## Exercise brief
From the entries that follow, gather each line holding the word "text".

## Material provided
=======

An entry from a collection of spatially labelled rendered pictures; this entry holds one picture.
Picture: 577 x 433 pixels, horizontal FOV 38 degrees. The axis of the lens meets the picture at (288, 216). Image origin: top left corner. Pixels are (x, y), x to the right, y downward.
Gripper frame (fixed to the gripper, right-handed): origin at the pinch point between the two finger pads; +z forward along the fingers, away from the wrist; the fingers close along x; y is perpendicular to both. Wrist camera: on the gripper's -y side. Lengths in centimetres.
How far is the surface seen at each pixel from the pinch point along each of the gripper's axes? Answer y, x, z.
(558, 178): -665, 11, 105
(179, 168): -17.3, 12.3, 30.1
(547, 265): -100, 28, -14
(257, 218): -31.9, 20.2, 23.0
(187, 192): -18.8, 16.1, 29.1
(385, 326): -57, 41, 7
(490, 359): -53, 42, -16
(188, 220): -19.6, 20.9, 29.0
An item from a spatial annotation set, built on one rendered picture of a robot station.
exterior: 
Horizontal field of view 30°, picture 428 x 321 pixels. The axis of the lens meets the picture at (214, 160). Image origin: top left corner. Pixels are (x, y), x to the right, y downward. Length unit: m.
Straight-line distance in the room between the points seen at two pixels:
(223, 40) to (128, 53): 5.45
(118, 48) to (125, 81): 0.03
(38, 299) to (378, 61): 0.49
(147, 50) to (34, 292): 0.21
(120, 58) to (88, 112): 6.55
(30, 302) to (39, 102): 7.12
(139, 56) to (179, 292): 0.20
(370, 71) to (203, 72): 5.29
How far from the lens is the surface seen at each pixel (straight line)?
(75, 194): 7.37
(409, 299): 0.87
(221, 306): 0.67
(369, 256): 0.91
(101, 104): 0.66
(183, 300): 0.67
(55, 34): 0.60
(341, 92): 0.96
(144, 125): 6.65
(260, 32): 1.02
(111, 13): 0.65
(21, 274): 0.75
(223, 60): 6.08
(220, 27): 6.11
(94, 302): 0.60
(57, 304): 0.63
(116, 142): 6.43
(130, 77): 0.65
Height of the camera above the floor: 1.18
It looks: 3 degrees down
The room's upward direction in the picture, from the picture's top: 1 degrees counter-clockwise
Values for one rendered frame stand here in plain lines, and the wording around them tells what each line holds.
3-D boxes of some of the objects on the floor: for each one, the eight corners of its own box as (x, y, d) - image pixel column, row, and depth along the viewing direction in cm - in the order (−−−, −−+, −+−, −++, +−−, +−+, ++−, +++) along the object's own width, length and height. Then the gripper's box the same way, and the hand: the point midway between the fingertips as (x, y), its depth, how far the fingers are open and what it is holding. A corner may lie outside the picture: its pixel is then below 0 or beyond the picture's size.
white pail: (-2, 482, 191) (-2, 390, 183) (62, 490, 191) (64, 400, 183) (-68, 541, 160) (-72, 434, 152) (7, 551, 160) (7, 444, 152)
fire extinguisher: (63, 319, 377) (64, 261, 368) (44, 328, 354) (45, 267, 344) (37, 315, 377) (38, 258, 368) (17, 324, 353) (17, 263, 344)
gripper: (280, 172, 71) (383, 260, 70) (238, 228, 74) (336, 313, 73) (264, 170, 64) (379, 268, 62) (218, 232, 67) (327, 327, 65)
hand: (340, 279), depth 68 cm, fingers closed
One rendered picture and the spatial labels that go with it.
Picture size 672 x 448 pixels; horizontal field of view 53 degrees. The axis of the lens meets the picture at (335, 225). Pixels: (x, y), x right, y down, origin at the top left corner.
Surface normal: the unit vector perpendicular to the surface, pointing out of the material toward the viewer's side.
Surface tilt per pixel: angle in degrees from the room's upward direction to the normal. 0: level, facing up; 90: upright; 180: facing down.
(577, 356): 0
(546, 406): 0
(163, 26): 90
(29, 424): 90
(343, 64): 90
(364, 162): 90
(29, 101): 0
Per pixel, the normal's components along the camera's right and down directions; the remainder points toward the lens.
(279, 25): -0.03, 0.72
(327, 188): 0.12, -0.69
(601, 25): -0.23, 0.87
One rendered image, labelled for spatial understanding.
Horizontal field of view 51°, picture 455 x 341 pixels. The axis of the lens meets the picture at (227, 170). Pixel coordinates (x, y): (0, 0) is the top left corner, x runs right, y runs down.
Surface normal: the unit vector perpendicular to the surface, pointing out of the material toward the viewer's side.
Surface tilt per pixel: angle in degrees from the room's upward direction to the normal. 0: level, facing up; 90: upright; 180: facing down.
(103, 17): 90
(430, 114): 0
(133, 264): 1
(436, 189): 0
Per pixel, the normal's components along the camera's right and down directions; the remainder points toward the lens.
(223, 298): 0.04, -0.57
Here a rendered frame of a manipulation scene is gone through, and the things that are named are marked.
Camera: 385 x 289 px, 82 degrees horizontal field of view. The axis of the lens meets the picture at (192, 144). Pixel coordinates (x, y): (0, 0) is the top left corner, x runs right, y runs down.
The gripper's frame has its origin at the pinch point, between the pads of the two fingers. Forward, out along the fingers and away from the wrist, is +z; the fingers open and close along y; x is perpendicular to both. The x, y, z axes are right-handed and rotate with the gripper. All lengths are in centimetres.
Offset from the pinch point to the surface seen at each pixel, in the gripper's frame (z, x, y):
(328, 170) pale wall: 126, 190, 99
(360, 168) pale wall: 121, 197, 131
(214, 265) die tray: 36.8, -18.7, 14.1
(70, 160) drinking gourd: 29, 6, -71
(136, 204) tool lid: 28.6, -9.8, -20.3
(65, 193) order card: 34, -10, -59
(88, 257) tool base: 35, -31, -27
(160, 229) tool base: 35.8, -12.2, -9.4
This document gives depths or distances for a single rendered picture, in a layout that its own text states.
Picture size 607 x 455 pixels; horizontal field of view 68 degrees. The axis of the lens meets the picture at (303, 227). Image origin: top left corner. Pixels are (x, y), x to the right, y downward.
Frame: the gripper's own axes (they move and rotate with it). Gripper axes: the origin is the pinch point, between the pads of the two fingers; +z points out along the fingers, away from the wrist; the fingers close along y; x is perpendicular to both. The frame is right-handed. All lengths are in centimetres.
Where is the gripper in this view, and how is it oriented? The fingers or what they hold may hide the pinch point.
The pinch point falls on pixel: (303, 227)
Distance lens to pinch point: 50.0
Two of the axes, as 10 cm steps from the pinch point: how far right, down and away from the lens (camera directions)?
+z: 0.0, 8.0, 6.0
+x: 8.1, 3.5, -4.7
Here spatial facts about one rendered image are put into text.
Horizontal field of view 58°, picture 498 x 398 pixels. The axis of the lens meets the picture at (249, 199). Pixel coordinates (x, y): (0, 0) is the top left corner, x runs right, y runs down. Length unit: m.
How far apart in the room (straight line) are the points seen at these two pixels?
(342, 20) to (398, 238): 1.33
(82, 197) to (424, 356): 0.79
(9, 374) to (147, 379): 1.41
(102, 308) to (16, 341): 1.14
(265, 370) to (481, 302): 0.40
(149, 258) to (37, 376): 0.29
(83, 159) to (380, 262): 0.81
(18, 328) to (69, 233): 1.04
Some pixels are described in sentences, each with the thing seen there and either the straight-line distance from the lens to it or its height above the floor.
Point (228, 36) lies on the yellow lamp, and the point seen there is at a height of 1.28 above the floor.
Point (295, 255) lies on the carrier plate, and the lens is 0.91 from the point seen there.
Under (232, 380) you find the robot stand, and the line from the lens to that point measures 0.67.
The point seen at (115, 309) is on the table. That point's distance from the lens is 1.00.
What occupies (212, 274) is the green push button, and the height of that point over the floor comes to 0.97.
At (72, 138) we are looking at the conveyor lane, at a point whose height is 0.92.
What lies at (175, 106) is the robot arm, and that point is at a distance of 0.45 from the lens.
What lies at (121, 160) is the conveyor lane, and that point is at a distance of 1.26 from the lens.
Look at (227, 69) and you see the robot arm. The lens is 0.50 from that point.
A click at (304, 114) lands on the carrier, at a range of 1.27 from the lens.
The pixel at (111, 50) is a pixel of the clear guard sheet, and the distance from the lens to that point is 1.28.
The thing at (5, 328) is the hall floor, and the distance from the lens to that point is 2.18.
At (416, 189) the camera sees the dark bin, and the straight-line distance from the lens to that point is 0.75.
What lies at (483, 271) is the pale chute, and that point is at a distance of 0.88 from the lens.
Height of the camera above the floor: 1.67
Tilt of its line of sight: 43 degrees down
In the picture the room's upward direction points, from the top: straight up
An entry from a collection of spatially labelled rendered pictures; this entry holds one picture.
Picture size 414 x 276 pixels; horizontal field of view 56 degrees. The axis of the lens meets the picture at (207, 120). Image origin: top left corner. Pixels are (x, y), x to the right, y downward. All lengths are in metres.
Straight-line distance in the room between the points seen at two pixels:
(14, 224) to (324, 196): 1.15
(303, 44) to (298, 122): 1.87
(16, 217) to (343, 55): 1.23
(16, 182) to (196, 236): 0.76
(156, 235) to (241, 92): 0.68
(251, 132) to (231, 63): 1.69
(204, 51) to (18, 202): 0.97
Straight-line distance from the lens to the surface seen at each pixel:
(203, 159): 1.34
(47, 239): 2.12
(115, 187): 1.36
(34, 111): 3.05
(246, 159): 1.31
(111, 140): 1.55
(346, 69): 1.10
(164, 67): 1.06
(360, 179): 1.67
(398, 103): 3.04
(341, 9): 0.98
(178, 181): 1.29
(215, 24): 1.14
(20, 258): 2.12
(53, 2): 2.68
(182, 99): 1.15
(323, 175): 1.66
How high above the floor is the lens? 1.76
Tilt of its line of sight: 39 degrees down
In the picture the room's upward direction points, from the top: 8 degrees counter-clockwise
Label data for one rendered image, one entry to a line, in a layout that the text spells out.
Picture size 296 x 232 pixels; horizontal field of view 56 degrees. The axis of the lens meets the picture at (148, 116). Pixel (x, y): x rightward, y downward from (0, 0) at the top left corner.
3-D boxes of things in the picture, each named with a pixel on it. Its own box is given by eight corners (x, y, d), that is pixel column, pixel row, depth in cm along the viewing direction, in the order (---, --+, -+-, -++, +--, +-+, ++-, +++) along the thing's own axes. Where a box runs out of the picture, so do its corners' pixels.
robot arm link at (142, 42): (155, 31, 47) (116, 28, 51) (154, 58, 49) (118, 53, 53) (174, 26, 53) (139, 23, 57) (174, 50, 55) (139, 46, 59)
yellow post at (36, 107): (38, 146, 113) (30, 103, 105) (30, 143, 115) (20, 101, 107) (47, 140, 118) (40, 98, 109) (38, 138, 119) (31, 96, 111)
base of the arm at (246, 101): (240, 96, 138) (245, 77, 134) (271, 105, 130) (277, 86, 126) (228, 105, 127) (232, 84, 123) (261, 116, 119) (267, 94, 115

=======

## Completed task
This document gives depths or distances for a single rendered picture, in a layout that its own text states.
Here spatial facts about one rendered image are put into text.
Label data for one rendered image, one entry to a line, in a layout that the text spells out.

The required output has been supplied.